Bring together every line in the data that includes "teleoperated".

[Stored dataset items]
# # # # #

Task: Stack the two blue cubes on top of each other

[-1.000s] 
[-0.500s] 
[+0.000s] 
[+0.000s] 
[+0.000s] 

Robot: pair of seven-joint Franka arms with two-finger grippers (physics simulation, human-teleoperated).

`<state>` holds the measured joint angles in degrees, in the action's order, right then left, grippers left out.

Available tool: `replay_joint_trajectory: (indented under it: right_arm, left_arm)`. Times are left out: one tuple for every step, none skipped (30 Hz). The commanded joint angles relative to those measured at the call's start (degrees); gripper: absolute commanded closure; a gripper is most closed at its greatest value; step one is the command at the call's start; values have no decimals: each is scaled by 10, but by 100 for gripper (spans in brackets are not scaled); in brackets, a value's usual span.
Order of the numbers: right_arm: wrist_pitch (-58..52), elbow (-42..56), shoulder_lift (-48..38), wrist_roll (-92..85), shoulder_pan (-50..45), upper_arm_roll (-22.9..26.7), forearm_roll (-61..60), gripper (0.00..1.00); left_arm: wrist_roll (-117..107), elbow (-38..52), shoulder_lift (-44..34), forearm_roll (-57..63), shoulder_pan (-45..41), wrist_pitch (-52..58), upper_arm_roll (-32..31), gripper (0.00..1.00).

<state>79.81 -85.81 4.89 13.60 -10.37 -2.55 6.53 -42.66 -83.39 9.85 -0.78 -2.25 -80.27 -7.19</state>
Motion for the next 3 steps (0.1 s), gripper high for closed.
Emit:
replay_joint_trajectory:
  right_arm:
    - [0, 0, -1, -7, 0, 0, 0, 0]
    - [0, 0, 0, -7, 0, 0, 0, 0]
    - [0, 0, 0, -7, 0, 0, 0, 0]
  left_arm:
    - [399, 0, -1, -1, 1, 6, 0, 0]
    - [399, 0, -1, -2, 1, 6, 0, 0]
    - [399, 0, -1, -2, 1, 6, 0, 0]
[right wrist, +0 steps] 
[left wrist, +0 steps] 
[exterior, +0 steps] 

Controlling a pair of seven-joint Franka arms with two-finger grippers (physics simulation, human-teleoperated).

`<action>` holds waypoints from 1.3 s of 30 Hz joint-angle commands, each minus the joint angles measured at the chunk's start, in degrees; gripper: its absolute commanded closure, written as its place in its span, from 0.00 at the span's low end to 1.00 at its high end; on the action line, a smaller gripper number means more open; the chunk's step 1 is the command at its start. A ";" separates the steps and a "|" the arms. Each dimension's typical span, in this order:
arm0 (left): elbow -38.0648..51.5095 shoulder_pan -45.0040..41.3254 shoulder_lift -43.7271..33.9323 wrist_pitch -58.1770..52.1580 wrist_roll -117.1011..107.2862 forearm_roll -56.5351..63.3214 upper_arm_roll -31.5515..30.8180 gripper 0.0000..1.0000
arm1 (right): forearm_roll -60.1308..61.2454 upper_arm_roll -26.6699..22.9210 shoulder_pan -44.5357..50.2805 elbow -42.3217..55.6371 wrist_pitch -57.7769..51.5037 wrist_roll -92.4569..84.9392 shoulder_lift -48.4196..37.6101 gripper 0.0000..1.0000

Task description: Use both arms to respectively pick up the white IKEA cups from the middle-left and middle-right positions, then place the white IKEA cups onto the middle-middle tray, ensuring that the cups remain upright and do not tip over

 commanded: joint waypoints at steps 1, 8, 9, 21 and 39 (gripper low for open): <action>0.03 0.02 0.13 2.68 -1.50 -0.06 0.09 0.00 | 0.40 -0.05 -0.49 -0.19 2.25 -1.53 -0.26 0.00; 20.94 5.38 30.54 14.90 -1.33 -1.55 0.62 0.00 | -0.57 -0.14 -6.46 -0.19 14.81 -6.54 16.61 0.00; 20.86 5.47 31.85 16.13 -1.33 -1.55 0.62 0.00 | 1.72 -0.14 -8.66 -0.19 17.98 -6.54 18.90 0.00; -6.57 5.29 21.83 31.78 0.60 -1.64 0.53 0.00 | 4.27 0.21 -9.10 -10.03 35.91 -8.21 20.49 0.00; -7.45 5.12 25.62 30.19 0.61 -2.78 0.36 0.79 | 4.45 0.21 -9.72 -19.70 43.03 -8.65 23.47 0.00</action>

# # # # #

Answer below
Robot: pair of seven-joint Franka arms with two-finger grippers (physics simulation, human-teleoperated).
Controlling a pair of seven-joint Franka arms with two-finger grippers (physics simulation, human-teleoperated).

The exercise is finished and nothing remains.